Universale Geschwisterlichkeit

War Papst Franziskus deshalb also "rechts"? Nein. So kompromisslos er in Familien-, Geschlechter- und Lebensschutzfragen war, so "offen" war er auf anderen gesellschaftspolitischen Gebieten, dem Einsatz für Arme, Gefangene und Migranten. Giovanni Di Lorenzo, der in der ZEIT das einzige deutschsprachige Interview mit Papst Franziskus geführt hat, erinnert mit Recht an seinen ersten Besuch auf der Insel Lampedusa, wo er die "Globalisierung der Gleichgültigkeit" angeprangert hat. Seine Migrationspolitik der offenen Arme hat ihr Fundament in seiner Theologie der universalen Geschwisterlichkeit. Diese hat Franziskus zuletzt noch einmal gegen den amerikanischen Vizepräsidenten J.D. Vance geltend gebracht, der unter Rückgriff auf das Konzept des "Ordo Amoris" für eine gestufte Solidarität und damit eine restriktivere Migrationspolitik eintritt.

Auch hat Franziskus in der Enzyklika Laudato Sí das ökologische Bewusstsein geschärft und angesichts der dramatischen Folgen des Klimawandels die "Sorge um das gemeinsame Haus der Erde" zum Ausdruck gebracht. Dabei hat er sich auf die Schöpfungsspiritualität des Poverello aus Assisi bezogen. Schließlich sind seine Dialog-Offerten gegenüber dem Islam bemerkenswert gewesen. In der Erklärung von Abu Dhabi (2019) hat er gemeinsam mit dem Groß-Imam der Al-Azhar-Universität ein öffentliches Bekenntnis zu Frieden, Toleranz und interreligiöser Geschwisterlichkeit abgelegt. Also ist Franziskus doch "links"?

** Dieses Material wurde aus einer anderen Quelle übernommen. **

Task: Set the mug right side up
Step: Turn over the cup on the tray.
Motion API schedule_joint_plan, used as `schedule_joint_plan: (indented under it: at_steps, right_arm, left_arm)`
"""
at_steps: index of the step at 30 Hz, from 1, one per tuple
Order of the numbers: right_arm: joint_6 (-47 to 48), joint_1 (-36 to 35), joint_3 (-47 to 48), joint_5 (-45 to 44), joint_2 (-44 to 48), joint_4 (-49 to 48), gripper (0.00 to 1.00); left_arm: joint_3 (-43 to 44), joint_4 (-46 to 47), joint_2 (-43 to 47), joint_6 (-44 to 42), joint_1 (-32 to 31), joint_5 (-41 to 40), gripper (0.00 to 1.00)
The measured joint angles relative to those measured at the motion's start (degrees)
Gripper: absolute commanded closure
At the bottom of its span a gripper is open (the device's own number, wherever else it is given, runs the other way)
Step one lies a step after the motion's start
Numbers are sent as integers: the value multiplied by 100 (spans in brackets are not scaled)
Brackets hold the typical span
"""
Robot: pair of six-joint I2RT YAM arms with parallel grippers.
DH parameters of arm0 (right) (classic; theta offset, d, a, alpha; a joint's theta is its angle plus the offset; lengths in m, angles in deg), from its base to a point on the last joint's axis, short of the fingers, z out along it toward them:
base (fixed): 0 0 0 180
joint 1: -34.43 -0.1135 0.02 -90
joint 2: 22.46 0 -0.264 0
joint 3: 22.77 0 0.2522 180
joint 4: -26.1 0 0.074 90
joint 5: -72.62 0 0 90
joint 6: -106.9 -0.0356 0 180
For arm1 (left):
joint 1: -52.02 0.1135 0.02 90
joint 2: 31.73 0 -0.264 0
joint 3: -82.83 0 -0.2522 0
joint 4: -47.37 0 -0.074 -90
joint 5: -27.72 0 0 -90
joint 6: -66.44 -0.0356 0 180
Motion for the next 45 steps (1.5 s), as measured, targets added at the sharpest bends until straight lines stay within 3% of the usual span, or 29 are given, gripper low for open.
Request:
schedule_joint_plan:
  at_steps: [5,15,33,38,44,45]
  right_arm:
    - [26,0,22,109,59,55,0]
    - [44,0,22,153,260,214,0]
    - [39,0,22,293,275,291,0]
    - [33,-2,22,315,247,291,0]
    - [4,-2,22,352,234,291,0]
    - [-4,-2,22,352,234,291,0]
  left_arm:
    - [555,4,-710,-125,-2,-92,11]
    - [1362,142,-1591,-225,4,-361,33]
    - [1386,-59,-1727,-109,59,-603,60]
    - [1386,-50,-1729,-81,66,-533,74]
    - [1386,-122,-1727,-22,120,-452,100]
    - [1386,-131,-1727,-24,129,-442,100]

Giovanni di Lorenzo sagt selbst darauf, dass die politischen Kategorien von rechts und links nur begrenzt geeignet sind, ein Pontifikat zu beurteilen. Zugleich vertritt er aber die These, dass Papst Franziskus in migrationspolitischen und ökologischen Fragen "der letzte Linke" auf der politischen Weltbühne gewesen sei. Doch der Maßstab für den Nachfolger Petri ist nicht ein politisches Programm oder gar das Kommunistische Manifest, sondern das Evangelium und die Prinzipien der katholischen Soziallehre.

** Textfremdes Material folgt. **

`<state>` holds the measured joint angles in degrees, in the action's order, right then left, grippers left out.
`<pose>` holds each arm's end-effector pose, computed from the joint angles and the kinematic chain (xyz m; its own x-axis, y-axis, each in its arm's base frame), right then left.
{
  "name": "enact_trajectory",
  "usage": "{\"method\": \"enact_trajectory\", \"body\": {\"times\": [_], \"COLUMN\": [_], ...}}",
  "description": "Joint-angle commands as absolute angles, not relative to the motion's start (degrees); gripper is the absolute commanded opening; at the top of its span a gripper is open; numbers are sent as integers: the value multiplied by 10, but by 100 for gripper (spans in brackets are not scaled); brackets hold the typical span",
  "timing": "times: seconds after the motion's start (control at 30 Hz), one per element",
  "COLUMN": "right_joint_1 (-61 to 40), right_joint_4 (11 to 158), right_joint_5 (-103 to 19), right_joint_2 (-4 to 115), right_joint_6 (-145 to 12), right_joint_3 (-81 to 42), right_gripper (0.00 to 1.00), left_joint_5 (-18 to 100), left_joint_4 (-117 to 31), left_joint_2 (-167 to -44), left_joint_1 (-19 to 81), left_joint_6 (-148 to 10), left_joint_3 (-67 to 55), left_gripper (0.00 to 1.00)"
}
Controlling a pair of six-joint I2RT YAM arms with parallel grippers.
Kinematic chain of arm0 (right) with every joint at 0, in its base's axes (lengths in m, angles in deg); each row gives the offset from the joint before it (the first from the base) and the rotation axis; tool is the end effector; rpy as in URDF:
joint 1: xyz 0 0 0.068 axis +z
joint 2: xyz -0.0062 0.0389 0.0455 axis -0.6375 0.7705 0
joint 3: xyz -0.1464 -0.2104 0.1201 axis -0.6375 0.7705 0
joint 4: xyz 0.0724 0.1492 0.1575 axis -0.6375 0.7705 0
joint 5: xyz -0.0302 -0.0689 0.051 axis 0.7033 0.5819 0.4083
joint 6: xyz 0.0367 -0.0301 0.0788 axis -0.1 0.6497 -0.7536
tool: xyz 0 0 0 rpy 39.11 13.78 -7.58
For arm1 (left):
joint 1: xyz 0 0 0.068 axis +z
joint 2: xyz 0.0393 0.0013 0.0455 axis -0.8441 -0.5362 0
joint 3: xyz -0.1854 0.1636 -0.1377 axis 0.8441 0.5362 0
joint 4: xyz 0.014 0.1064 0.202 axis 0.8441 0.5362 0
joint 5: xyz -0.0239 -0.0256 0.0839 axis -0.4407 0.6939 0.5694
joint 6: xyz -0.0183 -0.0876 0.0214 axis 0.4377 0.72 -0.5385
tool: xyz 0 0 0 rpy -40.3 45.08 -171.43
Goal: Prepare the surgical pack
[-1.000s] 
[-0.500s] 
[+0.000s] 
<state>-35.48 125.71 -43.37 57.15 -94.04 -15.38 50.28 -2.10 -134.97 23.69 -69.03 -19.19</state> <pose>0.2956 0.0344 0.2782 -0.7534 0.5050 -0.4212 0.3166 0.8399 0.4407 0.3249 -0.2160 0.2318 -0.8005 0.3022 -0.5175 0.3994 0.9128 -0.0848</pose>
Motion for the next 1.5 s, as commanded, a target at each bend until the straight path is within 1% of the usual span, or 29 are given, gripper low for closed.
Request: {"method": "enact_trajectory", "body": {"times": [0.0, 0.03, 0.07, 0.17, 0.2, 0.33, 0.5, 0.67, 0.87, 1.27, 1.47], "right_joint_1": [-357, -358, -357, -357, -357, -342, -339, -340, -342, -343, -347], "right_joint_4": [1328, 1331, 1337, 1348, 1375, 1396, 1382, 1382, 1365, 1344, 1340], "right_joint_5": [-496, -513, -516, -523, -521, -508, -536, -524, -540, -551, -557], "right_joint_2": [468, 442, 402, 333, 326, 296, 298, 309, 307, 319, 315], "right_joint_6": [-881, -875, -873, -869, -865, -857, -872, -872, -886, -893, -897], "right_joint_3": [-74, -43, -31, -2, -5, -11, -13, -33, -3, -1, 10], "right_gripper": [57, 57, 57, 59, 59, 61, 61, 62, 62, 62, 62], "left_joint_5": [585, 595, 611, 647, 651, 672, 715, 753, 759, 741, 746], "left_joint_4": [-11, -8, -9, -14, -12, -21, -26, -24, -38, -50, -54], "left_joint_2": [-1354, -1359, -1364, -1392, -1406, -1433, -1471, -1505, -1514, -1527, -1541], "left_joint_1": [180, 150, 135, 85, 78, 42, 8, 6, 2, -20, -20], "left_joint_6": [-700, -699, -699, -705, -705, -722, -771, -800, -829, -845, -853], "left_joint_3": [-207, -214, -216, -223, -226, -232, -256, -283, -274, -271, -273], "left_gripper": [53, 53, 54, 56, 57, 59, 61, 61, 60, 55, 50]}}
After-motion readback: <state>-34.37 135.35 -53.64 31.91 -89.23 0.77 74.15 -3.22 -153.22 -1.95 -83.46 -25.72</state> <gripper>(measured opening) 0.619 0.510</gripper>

Wer Franziskus als Linken deklariert, bringt ihn gegen die Rechten in Stellung – und umgekehrt. Als Advokat des Friedens und der Gerechtigkeit aber muss Franziskus überparteilich agieren. Auch in der Kirche muss der Papst Lagerbildungen überwinden, hat als Oberhaupt der katholischen Kirche die Aufgabe, für alle zu sprechen.

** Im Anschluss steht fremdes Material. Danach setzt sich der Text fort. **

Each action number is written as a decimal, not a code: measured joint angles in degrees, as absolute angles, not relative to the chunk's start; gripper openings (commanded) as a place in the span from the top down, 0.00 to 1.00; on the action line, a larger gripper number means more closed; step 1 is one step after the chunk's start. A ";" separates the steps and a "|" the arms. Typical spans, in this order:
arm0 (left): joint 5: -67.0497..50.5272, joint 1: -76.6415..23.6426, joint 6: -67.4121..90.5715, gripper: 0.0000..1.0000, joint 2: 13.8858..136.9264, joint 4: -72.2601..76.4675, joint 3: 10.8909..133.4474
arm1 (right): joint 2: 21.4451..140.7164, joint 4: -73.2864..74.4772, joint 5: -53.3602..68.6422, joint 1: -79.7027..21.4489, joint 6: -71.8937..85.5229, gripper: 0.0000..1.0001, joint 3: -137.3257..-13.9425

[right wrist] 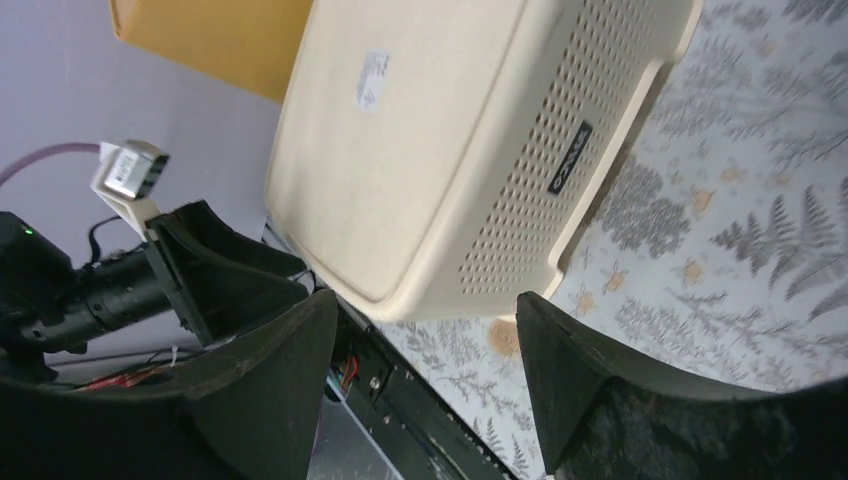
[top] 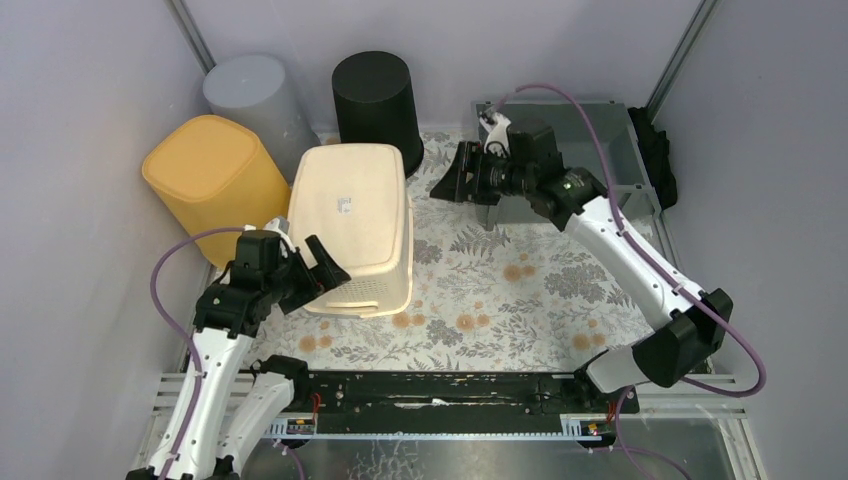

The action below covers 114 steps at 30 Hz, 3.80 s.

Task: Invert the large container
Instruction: Move the container to the center of the board, then adjust the container at the center of the board.

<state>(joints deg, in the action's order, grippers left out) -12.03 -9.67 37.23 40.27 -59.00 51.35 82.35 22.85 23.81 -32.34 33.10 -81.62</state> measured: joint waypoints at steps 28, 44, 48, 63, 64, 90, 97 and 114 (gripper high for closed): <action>-12.43 -10.22 39.11 0.00 48.18 -48.45 49.23 | 82.48 32.27 19.66 -28.53 26.87 0.26 -84.18; -7.88 -10.13 37.12 0.00 45.91 -52.75 58.28 | 77.65 30.46 22.15 -28.53 28.56 0.26 -78.02; -7.90 -10.11 37.15 0.00 43.11 -53.32 58.74 | 76.82 30.04 22.33 -28.53 28.82 0.26 -77.34; -7.90 -10.09 37.15 0.00 41.82 -53.89 58.72 | 75.85 28.80 23.70 -28.53 29.87 0.25 -75.85; -7.92 -10.09 37.15 0.00 41.82 -54.00 58.81 | 75.79 28.80 23.73 -28.53 29.87 0.25 -75.85; -11.46 -10.09 37.23 0.00 40.21 -54.15 60.10 | 75.66 27.46 25.17 -28.53 30.55 0.25 -74.54; -11.66 -10.09 37.39 0.00 40.23 -54.11 60.10 | 75.66 27.40 25.19 -28.53 30.55 0.25 -74.35; -11.90 -10.09 37.54 0.00 40.21 -53.98 60.10 | 75.66 26.52 25.21 -28.53 30.55 0.25 -73.45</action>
<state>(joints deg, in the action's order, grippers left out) -11.90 -10.09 37.54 40.21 -53.98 60.10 75.66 26.52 25.21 -28.53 30.55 -73.45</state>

Die Friedensdiplomatie des Heiligen Stuhls, die sich oft anstößig lange weigert, einen Aggressor als solchen zu bezeichnen, um Kommunikationskanäle offenzuhalten, orientiert sich an friedensethischen Grundsätzen, nicht als linker Politik. Genauso speist sich der Einsatz für Arme, Gefangene und Migranten aus theologisch-spirituellen Quellen.

Wer Franziskus als Linken deklariert, bringt ihn gegen die Rechten in Stellung – und umgekehrt. Als Advokat des Friedens und der Gerechtigkeit aber muss Franziskus überparteilich agieren. Auch in der Kirche muss der Papst Lagerbildungen überwinden, hat als Oberhaupt der katholischen Kirche die Aufgabe, für alle zu sprechen.

In dem von ihm angestoßenen Modell einer synodalen Kirche wollte Franziskus daher strittige Fragen gemeinsam angehen und schwelende Konflikte im Lichte des Wortes Gottes einvernehmlich lösen. Eine synodale Kultur des Zuhörens, die den Punkt in der Meinung des anderen aufnimmt, hatte die Absicht, simplifizierende Schablonen und die damit verbundenen Polarisierungsdynamiken in der Kirche zu überwinden. Wird diese Absicht aber nicht konterkariert, wenn man Papst Franziskus als den letzten Linken auf der politischen Weltbühne feiert?